▶ [WHAT IS NEEDED]
An exact transcription of the data below, complete and unaltered, is the expected answer.

[Stored records]
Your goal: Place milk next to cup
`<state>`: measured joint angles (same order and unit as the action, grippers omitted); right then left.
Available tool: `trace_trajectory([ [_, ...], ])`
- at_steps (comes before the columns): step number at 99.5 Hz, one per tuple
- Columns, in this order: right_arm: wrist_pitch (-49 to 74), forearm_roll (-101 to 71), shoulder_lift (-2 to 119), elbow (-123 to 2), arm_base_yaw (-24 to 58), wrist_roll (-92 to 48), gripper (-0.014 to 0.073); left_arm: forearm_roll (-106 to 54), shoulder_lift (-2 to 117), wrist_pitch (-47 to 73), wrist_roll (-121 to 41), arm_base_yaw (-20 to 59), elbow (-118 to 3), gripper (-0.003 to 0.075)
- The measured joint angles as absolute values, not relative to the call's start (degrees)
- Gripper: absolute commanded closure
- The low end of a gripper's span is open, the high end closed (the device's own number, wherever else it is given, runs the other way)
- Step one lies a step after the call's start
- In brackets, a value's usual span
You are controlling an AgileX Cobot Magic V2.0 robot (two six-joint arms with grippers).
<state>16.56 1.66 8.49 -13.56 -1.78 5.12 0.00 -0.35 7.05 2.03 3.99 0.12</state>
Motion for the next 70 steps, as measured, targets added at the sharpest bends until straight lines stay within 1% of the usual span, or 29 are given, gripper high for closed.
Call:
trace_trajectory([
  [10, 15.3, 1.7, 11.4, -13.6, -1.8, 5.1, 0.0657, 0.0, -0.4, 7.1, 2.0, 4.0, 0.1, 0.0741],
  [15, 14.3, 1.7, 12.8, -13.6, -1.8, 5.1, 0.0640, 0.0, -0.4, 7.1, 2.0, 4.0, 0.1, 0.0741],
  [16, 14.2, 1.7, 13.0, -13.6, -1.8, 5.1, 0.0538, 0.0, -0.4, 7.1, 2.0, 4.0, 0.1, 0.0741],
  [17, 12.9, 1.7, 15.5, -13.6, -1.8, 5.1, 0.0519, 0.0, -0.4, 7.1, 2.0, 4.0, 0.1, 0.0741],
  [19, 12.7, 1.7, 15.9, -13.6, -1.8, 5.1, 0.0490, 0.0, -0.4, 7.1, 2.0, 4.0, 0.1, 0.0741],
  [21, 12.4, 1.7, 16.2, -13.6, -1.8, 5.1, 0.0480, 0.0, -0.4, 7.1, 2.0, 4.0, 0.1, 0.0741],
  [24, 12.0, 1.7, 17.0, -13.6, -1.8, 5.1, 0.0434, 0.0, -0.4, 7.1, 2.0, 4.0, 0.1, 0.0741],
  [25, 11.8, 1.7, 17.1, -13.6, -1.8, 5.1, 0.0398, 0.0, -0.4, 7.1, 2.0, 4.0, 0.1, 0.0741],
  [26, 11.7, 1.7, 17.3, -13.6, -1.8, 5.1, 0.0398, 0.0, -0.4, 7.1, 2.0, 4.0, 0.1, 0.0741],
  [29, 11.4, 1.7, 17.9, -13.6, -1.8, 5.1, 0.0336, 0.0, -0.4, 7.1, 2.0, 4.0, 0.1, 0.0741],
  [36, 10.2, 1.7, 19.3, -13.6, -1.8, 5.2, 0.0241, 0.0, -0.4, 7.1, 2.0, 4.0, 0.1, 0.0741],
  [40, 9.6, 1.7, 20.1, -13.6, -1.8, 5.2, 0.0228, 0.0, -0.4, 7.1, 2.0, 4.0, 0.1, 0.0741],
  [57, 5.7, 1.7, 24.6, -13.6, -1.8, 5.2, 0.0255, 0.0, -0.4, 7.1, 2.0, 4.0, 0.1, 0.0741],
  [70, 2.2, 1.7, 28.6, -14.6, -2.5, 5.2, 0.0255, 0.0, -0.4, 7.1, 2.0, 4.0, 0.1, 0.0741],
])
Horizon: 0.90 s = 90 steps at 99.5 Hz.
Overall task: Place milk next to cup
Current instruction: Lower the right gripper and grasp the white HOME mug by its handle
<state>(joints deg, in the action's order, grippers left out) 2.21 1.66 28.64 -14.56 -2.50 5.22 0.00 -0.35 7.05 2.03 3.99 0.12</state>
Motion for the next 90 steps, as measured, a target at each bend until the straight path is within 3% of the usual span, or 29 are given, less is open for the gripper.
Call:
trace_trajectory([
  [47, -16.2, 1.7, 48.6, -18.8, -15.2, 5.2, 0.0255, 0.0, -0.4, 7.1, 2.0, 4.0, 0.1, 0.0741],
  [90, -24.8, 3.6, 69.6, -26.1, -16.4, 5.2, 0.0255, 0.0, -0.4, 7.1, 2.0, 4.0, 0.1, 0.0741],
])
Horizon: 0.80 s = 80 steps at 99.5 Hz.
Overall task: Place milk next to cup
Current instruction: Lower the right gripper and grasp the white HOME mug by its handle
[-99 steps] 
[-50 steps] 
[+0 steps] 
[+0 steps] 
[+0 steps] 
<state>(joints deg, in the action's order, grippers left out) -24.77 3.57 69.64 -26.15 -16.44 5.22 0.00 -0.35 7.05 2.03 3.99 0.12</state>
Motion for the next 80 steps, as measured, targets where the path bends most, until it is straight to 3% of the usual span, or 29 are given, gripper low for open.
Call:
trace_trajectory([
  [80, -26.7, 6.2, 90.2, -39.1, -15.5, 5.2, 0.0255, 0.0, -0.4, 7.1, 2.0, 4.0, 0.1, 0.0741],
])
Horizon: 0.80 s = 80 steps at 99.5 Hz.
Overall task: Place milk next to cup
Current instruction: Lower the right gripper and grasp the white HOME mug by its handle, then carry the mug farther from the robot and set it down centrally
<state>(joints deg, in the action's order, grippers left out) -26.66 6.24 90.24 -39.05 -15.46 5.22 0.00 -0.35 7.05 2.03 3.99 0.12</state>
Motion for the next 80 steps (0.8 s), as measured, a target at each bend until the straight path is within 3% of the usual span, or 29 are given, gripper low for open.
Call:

▶ [ANSWER BELOW]
Your goal: Place milk next to cup
`<state>`: measured joint angles (same order and unit as the action, grippers omitted); right then left.
Available tool: `trace_trajectory([ [_, ...], ])`
- at_steps (comes before the columns): step number at 99.5 Hz, one per tuple
- Columns, in this order: right_arm: wrist_pitch (-49 to 74), forearm_roll (-101 to 71), shoulder_lift (-2 to 119), elbow (-123 to 2), arm_base_yaw (-24 to 58), wrist_roll (-92 to 48), gripper (-0.014 to 0.073); left_arm: forearm_roll (-106 to 54), shoulder_lift (-2 to 117), wrist_pitch (-47 to 73), wrist_roll (-121 to 41), arm_base_yaw (-20 to 59), elbow (-118 to 3), gripper (-0.003 to 0.075)
- The measured joint angles as absolute values, not relative to the call's start (degrees)
- Gripper: absolute commanded closure
- The low end of a gripper's span is open, the high end closed (the device's own number, wherever else it is given, runs the other way)
- Step one lies a step after the call's start
- In brackets, a value's usual span
You are controlling an AgileX Cobot Magic V2.0 robot (two six-joint arms with grippers).
<state>16.56 1.66 8.49 -13.56 -1.78 5.12 0.00 -0.35 7.05 2.03 3.99 0.12</state>
Motion for the next 70 steps, as measured, targets added at the sharpest bends until straight lines stay within 1% of the usual span, or 29 are given, gripper high for closed.
Call:
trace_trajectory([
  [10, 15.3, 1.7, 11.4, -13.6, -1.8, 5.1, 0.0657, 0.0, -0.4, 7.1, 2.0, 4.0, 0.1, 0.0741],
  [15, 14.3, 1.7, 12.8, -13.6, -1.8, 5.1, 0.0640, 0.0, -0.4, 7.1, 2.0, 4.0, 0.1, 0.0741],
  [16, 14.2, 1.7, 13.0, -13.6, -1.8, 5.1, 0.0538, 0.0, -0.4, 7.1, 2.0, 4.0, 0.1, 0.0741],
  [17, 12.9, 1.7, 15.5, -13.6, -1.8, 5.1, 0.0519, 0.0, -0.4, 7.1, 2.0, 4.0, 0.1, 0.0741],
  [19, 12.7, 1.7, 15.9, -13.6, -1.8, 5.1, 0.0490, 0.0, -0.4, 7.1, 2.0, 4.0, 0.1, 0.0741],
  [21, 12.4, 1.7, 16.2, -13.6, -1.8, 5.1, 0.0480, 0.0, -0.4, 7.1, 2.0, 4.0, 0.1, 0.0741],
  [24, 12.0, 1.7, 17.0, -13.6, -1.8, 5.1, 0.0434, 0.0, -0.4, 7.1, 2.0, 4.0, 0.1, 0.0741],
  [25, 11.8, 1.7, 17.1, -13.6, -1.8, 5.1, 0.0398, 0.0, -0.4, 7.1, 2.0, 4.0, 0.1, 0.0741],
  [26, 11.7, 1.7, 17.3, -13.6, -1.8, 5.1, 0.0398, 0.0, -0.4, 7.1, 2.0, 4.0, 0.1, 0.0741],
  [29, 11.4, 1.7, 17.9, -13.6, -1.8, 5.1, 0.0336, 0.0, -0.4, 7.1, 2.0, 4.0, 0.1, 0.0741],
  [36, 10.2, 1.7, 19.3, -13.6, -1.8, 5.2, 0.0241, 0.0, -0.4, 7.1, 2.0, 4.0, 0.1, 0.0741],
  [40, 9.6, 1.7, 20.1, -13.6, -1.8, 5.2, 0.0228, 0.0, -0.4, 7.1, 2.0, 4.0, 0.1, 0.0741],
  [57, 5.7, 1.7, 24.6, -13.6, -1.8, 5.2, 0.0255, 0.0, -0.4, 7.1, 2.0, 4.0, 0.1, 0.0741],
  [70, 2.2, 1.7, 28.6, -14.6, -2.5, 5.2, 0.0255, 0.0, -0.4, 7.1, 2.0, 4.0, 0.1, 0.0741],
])
Horizon: 0.90 s = 90 steps at 99.5 Hz.
Overall task: Place milk next to cup
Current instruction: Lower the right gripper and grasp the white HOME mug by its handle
<state>(joints deg, in the action's order, grippers left out) 2.21 1.66 28.64 -14.56 -2.50 5.22 0.00 -0.35 7.05 2.03 3.99 0.12</state>
Motion for the next 90 steps, as measured, a target at each bend until the straight path is within 3% of the usual span, or 29 are given, less is open for the gripper.
Call:
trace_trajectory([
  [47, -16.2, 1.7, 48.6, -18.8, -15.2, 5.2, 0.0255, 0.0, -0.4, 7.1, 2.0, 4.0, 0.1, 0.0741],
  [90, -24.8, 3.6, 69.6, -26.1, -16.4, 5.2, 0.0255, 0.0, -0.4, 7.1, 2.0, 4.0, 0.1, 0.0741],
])
Horizon: 0.80 s = 80 steps at 99.5 Hz.
Overall task: Place milk next to cup
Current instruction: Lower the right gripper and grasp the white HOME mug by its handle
[-99 steps] 
[-50 steps] 
[+0 steps] 
[+0 steps] 
[+0 steps] 
<state>(joints deg, in the action's order, grippers left out) -24.77 3.57 69.64 -26.15 -16.44 5.22 0.00 -0.35 7.05 2.03 3.99 0.12</state>
Motion for the next 80 steps, as measured, targets where the path bends most, until it is straight to 3% of the usual span, or 29 are given, gripper low for open.
Call:
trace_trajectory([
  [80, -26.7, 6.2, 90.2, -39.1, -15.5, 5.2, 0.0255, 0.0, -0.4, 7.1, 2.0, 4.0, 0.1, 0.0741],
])
Horizon: 0.80 s = 80 steps at 99.5 Hz.
Overall task: Place milk next to cup
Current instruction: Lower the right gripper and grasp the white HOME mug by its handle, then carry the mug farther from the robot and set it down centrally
<state>(joints deg, in the action's order, grippers left out) -26.66 6.24 90.24 -39.05 -15.46 5.22 0.00 -0.35 7.05 2.03 3.99 0.12</state>
Motion for the next 80 steps (0.8 s), as measured, a target at each bend until the straight path is within 3% of the usual span, or 29 are given, gripper low for open.
Call:

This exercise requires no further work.